#### PROBLEM:
The full listing is to be written out again, unchanged.

:::::

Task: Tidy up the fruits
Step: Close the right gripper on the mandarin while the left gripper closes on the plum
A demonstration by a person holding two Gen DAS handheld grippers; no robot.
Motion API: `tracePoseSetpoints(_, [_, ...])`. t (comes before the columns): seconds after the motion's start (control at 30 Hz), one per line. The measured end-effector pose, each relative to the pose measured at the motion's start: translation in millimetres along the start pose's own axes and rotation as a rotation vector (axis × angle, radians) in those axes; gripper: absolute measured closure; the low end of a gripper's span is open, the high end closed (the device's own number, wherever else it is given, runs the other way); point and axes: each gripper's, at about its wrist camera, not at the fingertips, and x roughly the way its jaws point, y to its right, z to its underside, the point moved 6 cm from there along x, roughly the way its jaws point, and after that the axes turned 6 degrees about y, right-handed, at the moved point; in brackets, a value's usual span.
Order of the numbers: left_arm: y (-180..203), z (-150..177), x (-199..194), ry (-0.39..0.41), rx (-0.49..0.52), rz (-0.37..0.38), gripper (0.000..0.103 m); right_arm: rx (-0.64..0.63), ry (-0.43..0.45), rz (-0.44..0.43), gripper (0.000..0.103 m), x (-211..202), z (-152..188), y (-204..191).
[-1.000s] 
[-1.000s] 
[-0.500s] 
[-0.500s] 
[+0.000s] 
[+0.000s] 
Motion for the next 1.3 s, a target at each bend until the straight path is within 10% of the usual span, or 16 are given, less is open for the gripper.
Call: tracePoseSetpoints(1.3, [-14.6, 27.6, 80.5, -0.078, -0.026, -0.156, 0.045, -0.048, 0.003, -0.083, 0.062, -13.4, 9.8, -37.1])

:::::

#### REPLY TO THE EXERCISE:
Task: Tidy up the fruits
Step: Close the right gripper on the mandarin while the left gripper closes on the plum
A demonstration by a person holding two Gen DAS handheld grippers; no robot.
Motion API: `tracePoseSetpoints(_, [_, ...])`. t (comes before the columns): seconds after the motion's start (control at 30 Hz), one per line. The measured end-effector pose, each relative to the pose measured at the motion's start: translation in millimetres along the start pose's own axes and rotation as a rotation vector (axis × angle, radians) in those axes; gripper: absolute measured closure; the low end of a gripper's span is open, the high end closed (the device's own number, wherever else it is given, runs the other way); point and axes: each gripper's, at about its wrist camera, not at the fingertips, and x roughly the way its jaws point, y to its right, z to its underside, the point moved 6 cm from there along x, roughly the way its jaws point, and after that the axes turned 6 degrees about y, right-handed, at the moved point; in brackets, a value's usual span.
Order of the numbers: left_arm: y (-180..203), z (-150..177), x (-199..194), ry (-0.39..0.41), rx (-0.49..0.52), rz (-0.37..0.38), gripper (0.000..0.103 m); right_arm: rx (-0.64..0.63), ry (-0.43..0.45), rz (-0.44..0.43), gripper (0.000..0.103 m), x (-211..202), z (-152..188), y (-204..191).
[-1.000s] 
[-1.000s] 
[-0.500s] 
[-0.500s] 
[+0.000s] 
[+0.000s] 
Motion for the next 1.3 s, a target at each bend until the straight path is within 10% of the usual span, or 16 are given, less is open for the gripper.
Call: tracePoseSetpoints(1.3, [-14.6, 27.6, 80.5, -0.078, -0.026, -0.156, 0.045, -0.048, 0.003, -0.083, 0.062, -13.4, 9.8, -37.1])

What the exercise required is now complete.